С тех пор как работаю на Острове, жизнь моя стала осмысленной. Правильно сделал, что не принял приглашения вернуться в Козицкий. Что меня там ожидало? Роль мальчика на побегушках, нудная, однообразная, безрезультатная писанина, бесконечные обсуждения, бесконечные переделки… А здесь я первый парень на деревне, у меня свое, конкретное дело, за которое я сам и отвечаю, никто мне не указ, и все зависит только от моей сноровки, интуиции, удачливости. Короче говоря, здесь, вдали от «научной» пустопорожней суеты, от круговой поруки, я ближе к своему идеалу независимой жизни.

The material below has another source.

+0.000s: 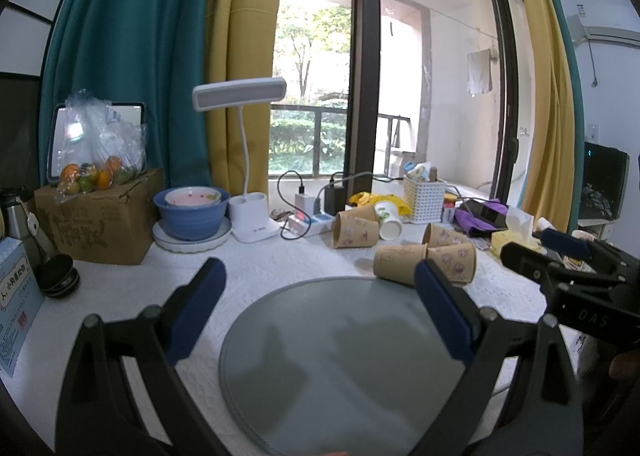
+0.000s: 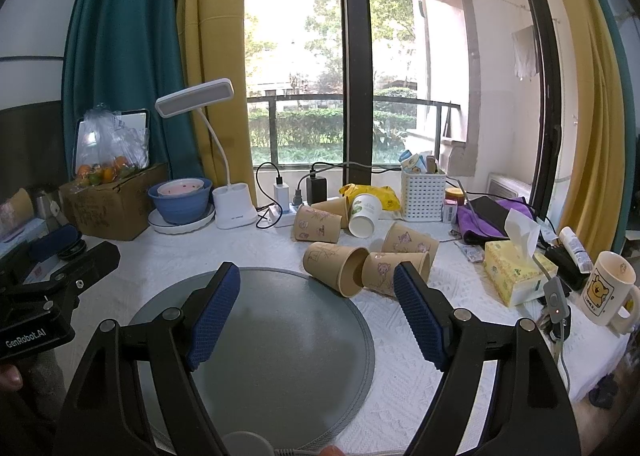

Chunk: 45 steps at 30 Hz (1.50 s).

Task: Flip cup upright
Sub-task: 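Move the left tool toward the tipped white leaf-print paper cup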

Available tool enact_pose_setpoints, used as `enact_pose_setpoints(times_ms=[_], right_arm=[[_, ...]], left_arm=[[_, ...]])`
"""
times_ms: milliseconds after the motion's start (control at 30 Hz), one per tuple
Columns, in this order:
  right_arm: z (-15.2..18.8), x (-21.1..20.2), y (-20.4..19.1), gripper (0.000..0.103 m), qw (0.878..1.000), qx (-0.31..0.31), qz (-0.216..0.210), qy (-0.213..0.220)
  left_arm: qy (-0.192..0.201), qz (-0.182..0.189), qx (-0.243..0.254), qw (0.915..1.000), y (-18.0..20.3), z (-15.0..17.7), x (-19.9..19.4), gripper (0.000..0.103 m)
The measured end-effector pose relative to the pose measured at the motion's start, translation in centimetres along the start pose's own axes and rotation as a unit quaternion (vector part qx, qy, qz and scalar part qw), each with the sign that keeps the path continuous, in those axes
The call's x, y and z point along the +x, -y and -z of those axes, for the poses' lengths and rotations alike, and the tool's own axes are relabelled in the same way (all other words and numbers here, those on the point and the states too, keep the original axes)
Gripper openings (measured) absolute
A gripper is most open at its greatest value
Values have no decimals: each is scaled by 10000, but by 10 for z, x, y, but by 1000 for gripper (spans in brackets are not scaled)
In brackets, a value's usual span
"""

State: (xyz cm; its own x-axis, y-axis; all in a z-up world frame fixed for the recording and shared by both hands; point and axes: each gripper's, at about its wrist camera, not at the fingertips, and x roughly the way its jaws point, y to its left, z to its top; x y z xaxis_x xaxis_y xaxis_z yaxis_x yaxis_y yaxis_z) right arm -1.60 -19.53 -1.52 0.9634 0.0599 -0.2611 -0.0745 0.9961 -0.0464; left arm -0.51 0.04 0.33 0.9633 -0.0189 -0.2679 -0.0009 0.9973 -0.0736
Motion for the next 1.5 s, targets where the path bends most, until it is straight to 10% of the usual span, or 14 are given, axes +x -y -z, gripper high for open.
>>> enact_pose_setpoints(times_ms=[933,1500], right_arm=[[2,8,15,82,9999,91,39,-65],[-15,99,88,82,9966,632,288,-438]], left_arm=[[-124,107,129,9998,6,1,13,96],[-1264,883,362,9874,44,-21,144,96]])
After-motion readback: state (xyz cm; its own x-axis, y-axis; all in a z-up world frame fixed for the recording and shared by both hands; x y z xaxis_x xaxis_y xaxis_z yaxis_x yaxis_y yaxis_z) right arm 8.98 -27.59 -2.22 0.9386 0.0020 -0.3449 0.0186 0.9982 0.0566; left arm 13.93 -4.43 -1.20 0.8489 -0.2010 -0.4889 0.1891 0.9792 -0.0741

Вот только со школой жаль было расставаться. Между прочим, под конец додумался вот до чего: совмещать слайды с музыкой. Церковь Вознесения в Коломенском я показывал под Токкату и фугу ре минор, Василия Блаженного – под прокофьевскую пляску опричников из «Ивана Грозного», Пьеро делла Франческо – под «Магнификат» Баха, а Боттичелли – под «Крейцерову сонату». Эффект превзошел все ожидания! Получалось не простое суммирование впечатлений, а нечто третье: музыка и архитектура, музыка и живопись как бы раскрывали глаза друг на друга. Ребята сидели потрясенные; я, впрочем, тоже.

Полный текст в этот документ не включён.